● Task objective
Lines holding the word "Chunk" must be located in the listing below and copied.

────────────────

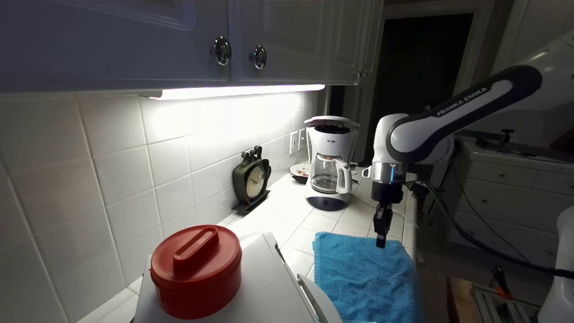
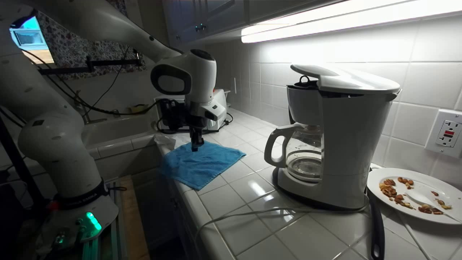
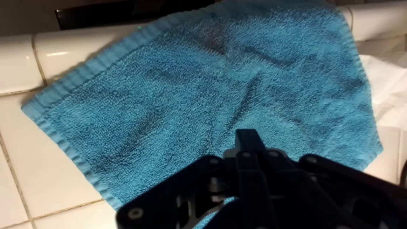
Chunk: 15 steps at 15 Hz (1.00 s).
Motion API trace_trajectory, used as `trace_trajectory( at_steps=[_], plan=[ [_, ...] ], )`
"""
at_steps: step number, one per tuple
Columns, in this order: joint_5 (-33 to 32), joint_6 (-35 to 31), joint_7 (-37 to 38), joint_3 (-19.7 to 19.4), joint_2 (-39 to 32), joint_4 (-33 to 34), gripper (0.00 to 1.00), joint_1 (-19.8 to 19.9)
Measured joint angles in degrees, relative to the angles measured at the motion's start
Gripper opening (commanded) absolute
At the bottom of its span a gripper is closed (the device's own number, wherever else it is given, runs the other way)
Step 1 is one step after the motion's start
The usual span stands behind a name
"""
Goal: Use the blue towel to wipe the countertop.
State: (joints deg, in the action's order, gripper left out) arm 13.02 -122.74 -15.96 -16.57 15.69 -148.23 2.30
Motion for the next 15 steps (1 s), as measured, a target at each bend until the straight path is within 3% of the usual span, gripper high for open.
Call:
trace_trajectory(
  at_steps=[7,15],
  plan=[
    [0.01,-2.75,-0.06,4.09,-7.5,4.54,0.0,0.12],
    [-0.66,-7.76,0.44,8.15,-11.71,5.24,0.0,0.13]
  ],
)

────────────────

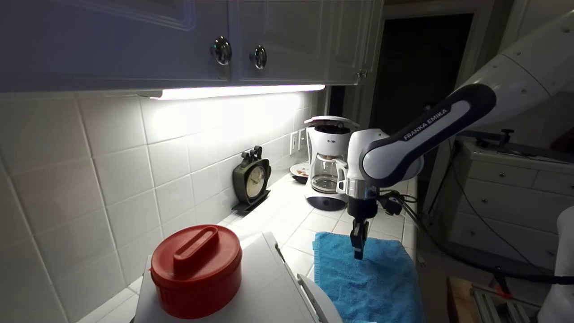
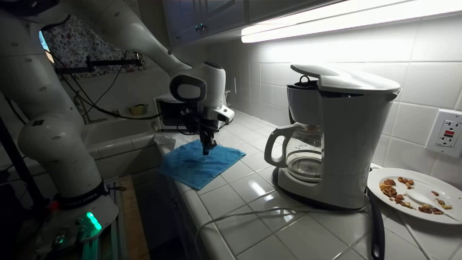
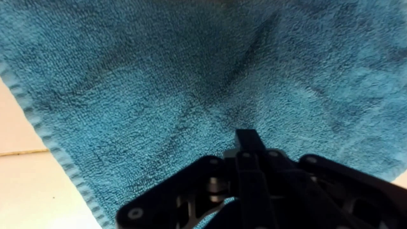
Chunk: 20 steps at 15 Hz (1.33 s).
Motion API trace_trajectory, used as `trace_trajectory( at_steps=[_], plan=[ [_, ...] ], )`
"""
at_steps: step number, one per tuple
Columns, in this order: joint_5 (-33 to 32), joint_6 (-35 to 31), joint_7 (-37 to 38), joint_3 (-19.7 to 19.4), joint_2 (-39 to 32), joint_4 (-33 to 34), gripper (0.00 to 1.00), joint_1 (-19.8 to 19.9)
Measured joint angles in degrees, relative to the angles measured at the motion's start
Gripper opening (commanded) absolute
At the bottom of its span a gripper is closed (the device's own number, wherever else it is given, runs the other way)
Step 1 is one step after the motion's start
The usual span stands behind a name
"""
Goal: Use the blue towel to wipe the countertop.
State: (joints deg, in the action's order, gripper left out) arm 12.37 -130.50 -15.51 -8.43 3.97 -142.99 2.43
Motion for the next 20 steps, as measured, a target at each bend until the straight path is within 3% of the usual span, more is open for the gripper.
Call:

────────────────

● Result of this exercise
Chunk: 15 steps at 15 Hz (1.00 s).
Chunk: 20 steps at 15 Hz (1.33 s).

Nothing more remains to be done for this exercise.